> [YOUR TASK] Word for word, restate the listing that follows and leave out the images.

--- --- ---

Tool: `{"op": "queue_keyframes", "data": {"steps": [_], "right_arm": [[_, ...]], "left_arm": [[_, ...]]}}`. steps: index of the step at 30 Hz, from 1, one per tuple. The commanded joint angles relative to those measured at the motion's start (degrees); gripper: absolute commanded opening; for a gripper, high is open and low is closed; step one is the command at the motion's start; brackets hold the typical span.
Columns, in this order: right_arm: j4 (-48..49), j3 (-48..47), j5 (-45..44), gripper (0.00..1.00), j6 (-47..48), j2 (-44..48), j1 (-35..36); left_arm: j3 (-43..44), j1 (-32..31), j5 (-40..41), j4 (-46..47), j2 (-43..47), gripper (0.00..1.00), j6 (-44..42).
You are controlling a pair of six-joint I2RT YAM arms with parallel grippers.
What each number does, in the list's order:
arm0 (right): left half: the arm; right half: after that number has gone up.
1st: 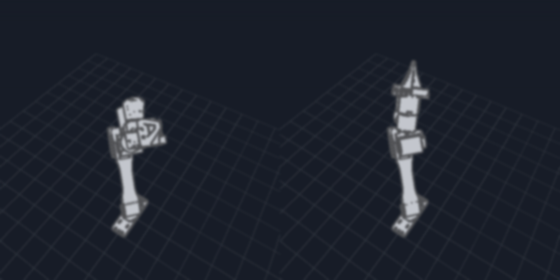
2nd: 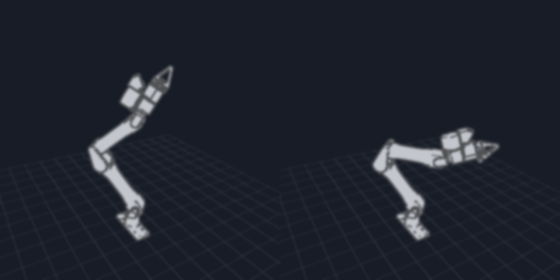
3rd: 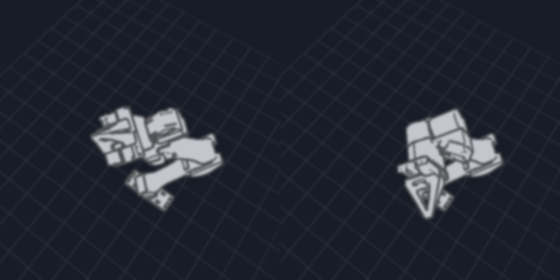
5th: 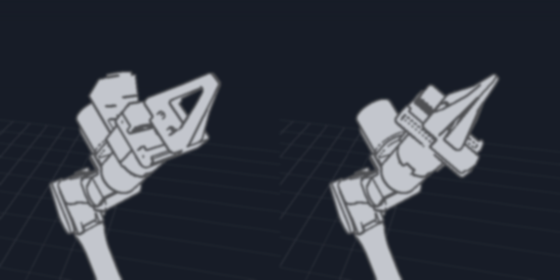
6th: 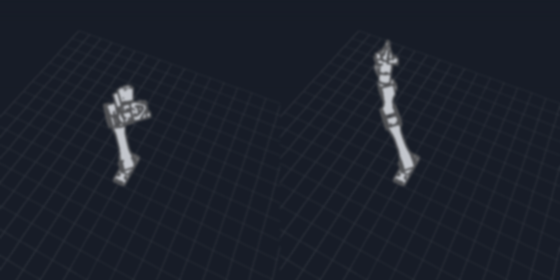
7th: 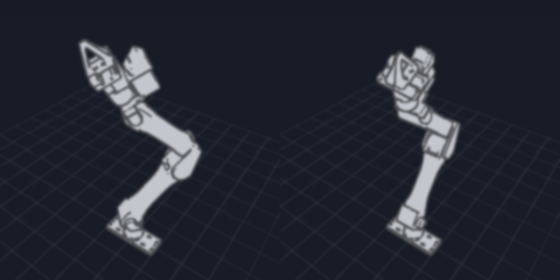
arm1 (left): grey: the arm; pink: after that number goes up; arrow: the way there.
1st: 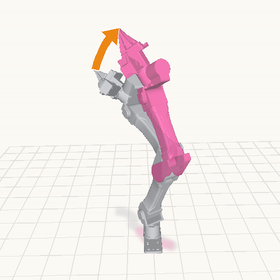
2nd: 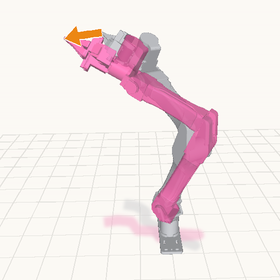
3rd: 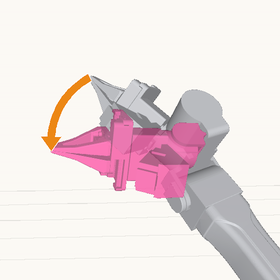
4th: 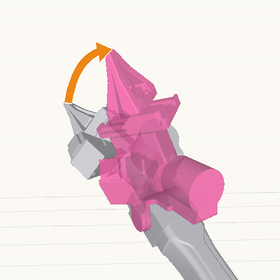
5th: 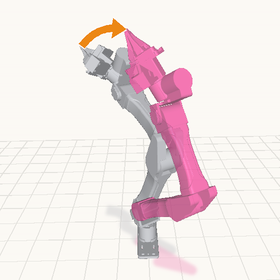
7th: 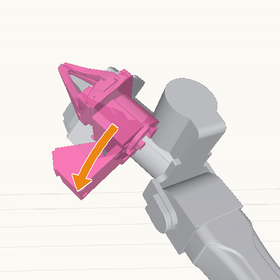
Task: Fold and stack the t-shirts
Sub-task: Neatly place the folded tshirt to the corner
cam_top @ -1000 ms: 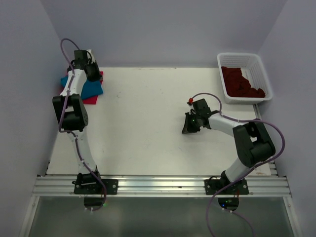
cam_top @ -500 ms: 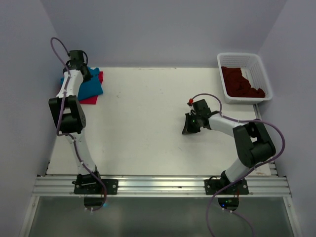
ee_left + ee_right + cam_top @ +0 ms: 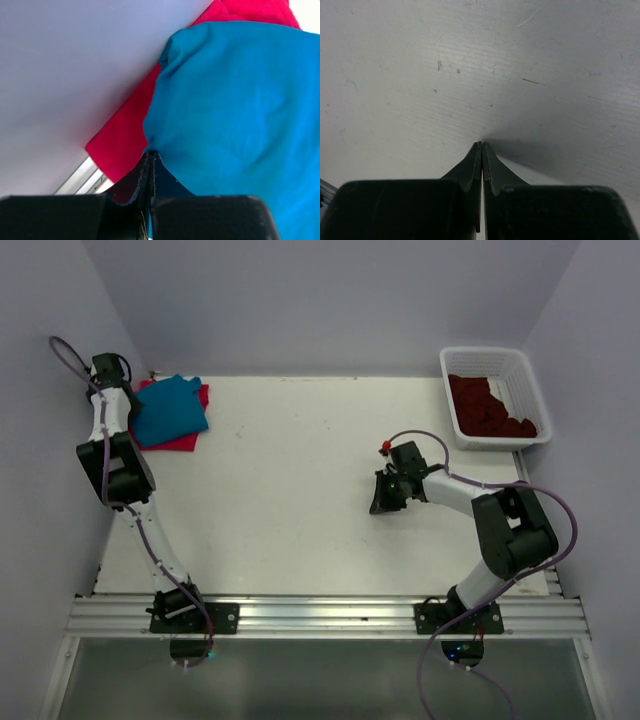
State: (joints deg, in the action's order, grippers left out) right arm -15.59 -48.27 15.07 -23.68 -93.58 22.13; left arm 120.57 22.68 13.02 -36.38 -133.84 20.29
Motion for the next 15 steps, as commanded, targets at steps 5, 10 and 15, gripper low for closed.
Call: {"op": "queue_keyframes", "data": {"steps": [5, 10, 15], "right_arm": [[-0.75, -2.35, 1.54, 0.0, 1.27, 0.5, 0.28], [-0.84, -2.18, 1.54, 0.0, 1.27, 0.42, 0.28], [-0.23, -1.56, 1.8, 0.0, 1.18, 0.68, 0.28]], "left_arm": [[0.72, 1.41, -6.07, -1.76, -6.69, 0.0, 0.36], [-1.04, 1.93, -8.44, -1.33, -8.1, 0.0, 0.45], [-2.18, 2.81, -10.11, -0.36, -4.52, 0.0, 1.41]]}}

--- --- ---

> [FINISHED EXERCISE]
Tool: `{"op": "queue_keyframes", "data": {"steps": [_], "right_arm": [[_, ...]], "left_arm": [[_, ...]]}}`. steps: index of the step at 30 Hz, from 1, one per tuple. The commanded joint angles relative to those measured at the motion's start (degrees); gripper: absolute commanded opening; for a gripper, high is open and low is closed; step one is the command at the motion's start; brackets hold the typical span.
Columns, in this order: right_arm: j4 (-48..49), j3 (-48..47), j5 (-45..44), gripper (0.00..1.00), j6 (-47..48), j2 (-44..48), j1 (-35..36); left_arm: j3 (-43..44), j1 (-32..31), j5 (-40..41), j4 (-46..47), j2 (-43..47), gripper (0.00..1.00), j6 (-44..42).
You are controlling a pair of six-joint I2RT YAM arms with parallel grippers.
What each number does, in the list's order:
arm0 (right): left half: the arm; right half: after that number has gone up.
1st: 
2nd: 
3rd: 
5th: 
6th: 
7th: 
arm1 (left): grey: the arm; pink: after that number goes up; arrow: the way there.
1st: 
2nd: 
3rd: 
4th: 
5th: 
7th: 
Task: Fold and stack the t-shirts
Sub-task: Neatly place the folded tshirt to the corner
cam_top @ -1000 ms: 
cam_top @ -500 ms: 
ee_left + ee_right + cam_top @ +0 ms: 
State: (joints deg, in the action's order, grippers left out) right arm -15.59 -48.27 15.07 -23.68 -93.58 22.13; left arm 120.57 22.68 13.02 -36.38 -133.84 20.29
Motion for the next 15 steps, as commanded, targets at steps 5, 10 and 15, gripper low for closed.
Call: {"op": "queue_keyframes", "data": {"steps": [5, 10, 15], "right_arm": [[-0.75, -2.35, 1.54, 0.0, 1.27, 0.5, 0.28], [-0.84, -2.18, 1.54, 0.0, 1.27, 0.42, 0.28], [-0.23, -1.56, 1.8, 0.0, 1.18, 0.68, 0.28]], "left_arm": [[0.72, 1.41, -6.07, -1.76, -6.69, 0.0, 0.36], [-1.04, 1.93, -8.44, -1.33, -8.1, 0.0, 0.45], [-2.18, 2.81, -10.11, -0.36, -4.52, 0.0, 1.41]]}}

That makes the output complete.